● TASK INSTRUCTIONS: Look through the material and tally each line bearing the word "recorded". Give only the total.

[SOURCE MATERIAL — start]

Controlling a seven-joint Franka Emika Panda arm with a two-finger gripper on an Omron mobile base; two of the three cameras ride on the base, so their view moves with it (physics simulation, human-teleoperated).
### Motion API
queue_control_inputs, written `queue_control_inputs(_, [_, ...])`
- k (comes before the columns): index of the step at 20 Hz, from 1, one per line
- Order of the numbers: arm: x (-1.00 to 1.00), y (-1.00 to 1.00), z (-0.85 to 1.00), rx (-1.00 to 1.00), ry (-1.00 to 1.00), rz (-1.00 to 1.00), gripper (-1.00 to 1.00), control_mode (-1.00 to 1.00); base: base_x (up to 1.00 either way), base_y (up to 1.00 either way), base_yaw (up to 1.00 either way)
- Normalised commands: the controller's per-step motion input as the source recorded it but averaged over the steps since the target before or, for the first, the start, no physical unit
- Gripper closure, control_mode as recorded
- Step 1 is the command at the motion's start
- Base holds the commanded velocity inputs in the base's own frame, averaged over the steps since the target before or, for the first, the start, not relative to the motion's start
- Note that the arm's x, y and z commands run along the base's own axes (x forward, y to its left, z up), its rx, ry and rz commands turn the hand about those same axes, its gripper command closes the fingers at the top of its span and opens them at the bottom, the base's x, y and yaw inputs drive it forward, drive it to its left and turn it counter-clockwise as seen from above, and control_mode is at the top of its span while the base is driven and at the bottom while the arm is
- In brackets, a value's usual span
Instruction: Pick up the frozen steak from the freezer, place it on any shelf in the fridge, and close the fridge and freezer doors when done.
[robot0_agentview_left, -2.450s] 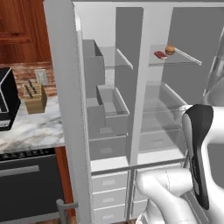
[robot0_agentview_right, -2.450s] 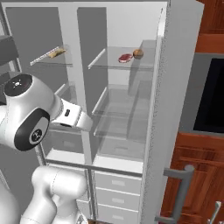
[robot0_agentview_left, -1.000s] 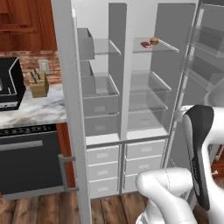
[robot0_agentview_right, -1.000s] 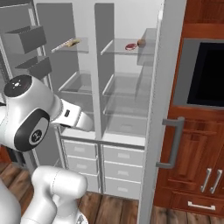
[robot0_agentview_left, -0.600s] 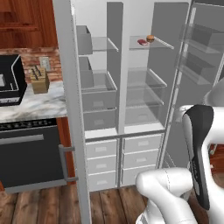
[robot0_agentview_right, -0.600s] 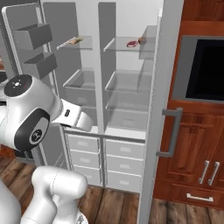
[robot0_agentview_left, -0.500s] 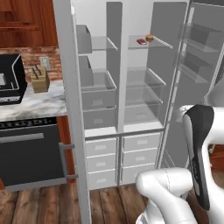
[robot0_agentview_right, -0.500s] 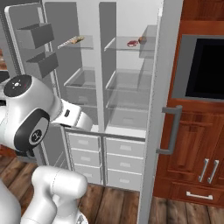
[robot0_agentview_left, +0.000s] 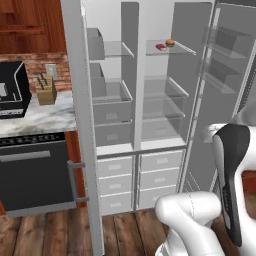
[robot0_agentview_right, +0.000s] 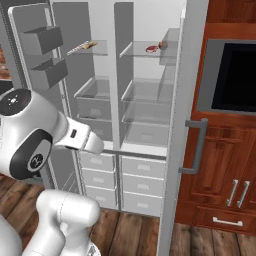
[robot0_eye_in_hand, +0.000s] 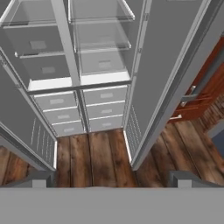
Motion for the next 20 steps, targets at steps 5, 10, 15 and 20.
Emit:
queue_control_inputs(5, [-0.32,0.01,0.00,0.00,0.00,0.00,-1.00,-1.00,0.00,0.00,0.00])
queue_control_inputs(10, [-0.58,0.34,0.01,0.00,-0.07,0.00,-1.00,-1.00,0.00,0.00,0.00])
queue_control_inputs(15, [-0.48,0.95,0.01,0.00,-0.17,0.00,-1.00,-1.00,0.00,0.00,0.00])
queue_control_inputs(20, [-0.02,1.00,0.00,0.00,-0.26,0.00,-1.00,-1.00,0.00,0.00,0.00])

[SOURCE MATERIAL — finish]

● EXPECTED ANSWER: 2